My roommates and I share a weekly CSA box from Ironwood Farm. With three of us in the house, the veggies get eaten quickly and sometimes we have to buy a little extra from the farmers market. However, they have both been out of town lately. Plus my garden has started produced cucumbers, beans, and tomatoes. This has left me with a fridge full of veggies and a lot of creative cooking to do on my own.
When my veggie box arrived this week, it occurred to me that perhaps there were others who felt overwhelmed by their produce. In fact, one of the main reasons people don’t sign up for a CSA share a second time, is that they can’t eat all the veggies or don’t know what to make with them and they feel bad for wasting food.
So, I decided to share with you a week of meals cooked from my CSA box.
It contained the following: parsley, green onions, a head of lettuce, 5 tomatoes, a small bag of beans, several potatoes, a bunch of carrots, a cucumber, kale, and a box of blueberries.
Thursday: Several blueberries, along with some raspberries from my garden, went into my morning oatmeal (with maple syrup and a spoonful of yogurt). I also had a boiled egg. For lunch, I made a greek salad of tomatoes, cucumber, feta, olive oil and dill and ate it with a lentil & rice dish that I bought at the Middle Eastern restaurant around the corner from the office. At dinner time, I informed my boyfriend, Adam, that he was now part of my CSA blogging experiment and that he was recruited to help me eat all the veggies this week. He’s easygoing, and together we cooked up our Off the Hook hake into Noli Baked Fish (fish fillets baked with tomatoes, parsley, and spiced bread crumbs), with tabouleh, and hummus and pita on the side. By the end of the day, I had used 4 of the tomatoes, all the parsley, half a cucumber, and some green onion. I also decided to blanch and freeze the beans, as I have lots in the garden, and beans tend to go bad quickly.
Friday: My usual breakfast of oatmeal with fruit and boiled eggs. Lunch was leftovers from Thursday’s dinner. Dinner involved barbequed sausages and veggie dogs after a long afternoon of pickling with my friend Nicole. Also, for dinner was a salad of lettuce, cucumber, grated beets and grated carrot.
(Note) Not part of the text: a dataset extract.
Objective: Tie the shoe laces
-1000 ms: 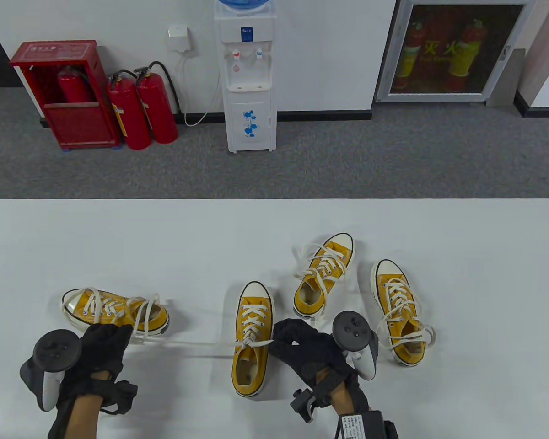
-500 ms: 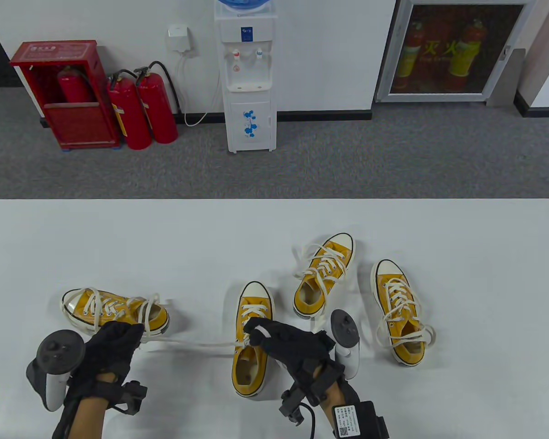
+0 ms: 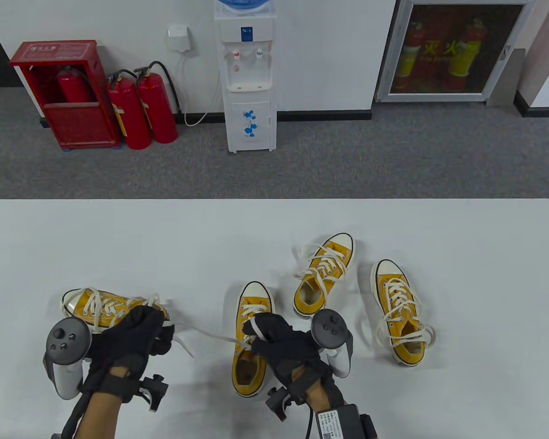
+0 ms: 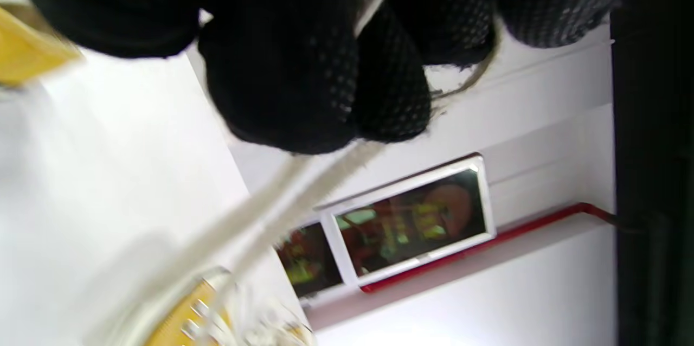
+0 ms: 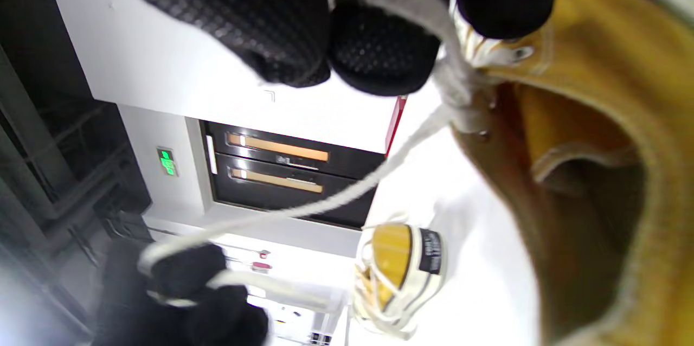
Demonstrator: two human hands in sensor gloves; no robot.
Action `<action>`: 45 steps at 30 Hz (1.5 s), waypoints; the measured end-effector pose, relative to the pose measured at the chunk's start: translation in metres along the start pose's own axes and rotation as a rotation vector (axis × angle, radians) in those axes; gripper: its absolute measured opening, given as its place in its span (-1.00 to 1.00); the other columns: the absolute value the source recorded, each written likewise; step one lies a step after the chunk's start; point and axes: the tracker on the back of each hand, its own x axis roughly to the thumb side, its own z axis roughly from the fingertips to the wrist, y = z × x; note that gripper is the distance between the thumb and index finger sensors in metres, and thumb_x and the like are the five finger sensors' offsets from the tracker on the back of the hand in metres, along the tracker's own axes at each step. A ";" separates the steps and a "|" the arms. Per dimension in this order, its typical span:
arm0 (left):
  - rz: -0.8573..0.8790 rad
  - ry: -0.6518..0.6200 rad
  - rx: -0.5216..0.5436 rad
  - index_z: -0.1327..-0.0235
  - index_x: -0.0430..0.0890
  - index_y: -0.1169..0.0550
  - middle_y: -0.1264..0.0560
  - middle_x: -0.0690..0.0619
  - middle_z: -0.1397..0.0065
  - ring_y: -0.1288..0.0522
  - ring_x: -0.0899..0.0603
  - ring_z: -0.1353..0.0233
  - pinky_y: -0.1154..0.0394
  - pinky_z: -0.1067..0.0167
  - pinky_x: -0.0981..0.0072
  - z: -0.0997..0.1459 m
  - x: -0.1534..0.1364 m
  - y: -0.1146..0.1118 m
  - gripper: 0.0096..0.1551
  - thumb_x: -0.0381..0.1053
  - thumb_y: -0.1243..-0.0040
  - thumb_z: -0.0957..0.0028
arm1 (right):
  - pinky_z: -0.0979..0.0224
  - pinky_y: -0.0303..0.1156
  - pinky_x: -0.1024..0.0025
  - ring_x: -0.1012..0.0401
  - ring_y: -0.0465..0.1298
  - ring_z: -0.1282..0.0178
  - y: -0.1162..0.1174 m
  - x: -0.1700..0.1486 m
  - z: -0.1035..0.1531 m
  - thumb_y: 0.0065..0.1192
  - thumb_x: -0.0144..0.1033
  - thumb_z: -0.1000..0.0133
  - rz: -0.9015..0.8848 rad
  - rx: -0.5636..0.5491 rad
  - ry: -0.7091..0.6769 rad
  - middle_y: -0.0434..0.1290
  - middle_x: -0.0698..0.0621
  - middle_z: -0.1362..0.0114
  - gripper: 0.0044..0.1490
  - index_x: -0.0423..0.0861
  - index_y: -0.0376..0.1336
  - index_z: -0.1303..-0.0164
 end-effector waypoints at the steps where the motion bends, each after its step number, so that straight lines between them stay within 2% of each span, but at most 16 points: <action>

Saturday: I was feeling inspired by the blueberries and the raspberries (that I was still picking from my garden). Adam & I cooked up a batch of fluffy berry pancakes and roasted some potatoes. Lunch: leftovers from Thursday & Friday. (You’ll notice that leftovers are a common theme. I always make lots in order to have leftovers. It makes life easier on busy days.) On Saturday afternoon I was puttering around the garden. My arugula looked like it was going to bolt, so I decided to pick it and make pesto. I also had brought some basil at the farmers market and was going to make that into pesto. And then I had a idea – my garden is covered in nasturtiums, which have a similar flavour to arugula, and after a quick google search I learned that you can make pesto with nasturtium leaves too. And then my CSA related dinner ideas went out the window, as I found myself food processing gobs of leafy greens into pesto. I had two giant bowls of pesto pasta for dinner.
Sunday: Breakfast was leftover pancakes and potatoes before heading back to Nicole’s house for a peach canning extravaganza. For lunch I brought along lettuce, cucumber and tomato from my CSA box, as well as the last of the tabouleh. While, I was finishing up the peach peeling, Nicole whipped up lovely salad plates (see right). And for supper, Adam and I made a quiche of leeks (leftover from the previous week’s CSA box), beet greens, and goat cheese, as well as carrot beet salad, and some very burnt kale chips. (I had the oven turned up too high and kale chips were inedible. Boo.)
Monday: Oatmeal & blueberries for breakfast and leftover quiche for lunch. For supper, the second fish from our Off the Hook delivery got turned into a spicy, tomato-y fish soup with carrots and dill. Yum!
Tuesday: Polenta with cheddar and salsa for breakfast. (This didn’t involve any CSA veggies, but it is a recent addition to my culinary adventures. Very filing and delicious.) Lunch: More fish soup with biscuits from the bakery down the street. I made a batch of kale chips for an evening meeting (and didn’t burn them this time). And for supper, we barbequed some veggie burgers and made another carrot, beet, cucumber, green onion salad.
And now we’re back to Wednesday again. Breakfast of biscuits with fruit and boiled eggs. Lunch is leftovers. Dinner will be pesto pasta. (I froze some pesto on the weekend.) And this week’s CSA box will arrive any minute.
A quick check of my fridge this morning revealed the following uneaten (but still edible) CSA veggies:
2 small carrots
a handful of blueberries
1 green onion
As I tallied things up over breakfast, Adam informed me that had he known about the potatoes, he would have eaten those. All in all, a delicious week.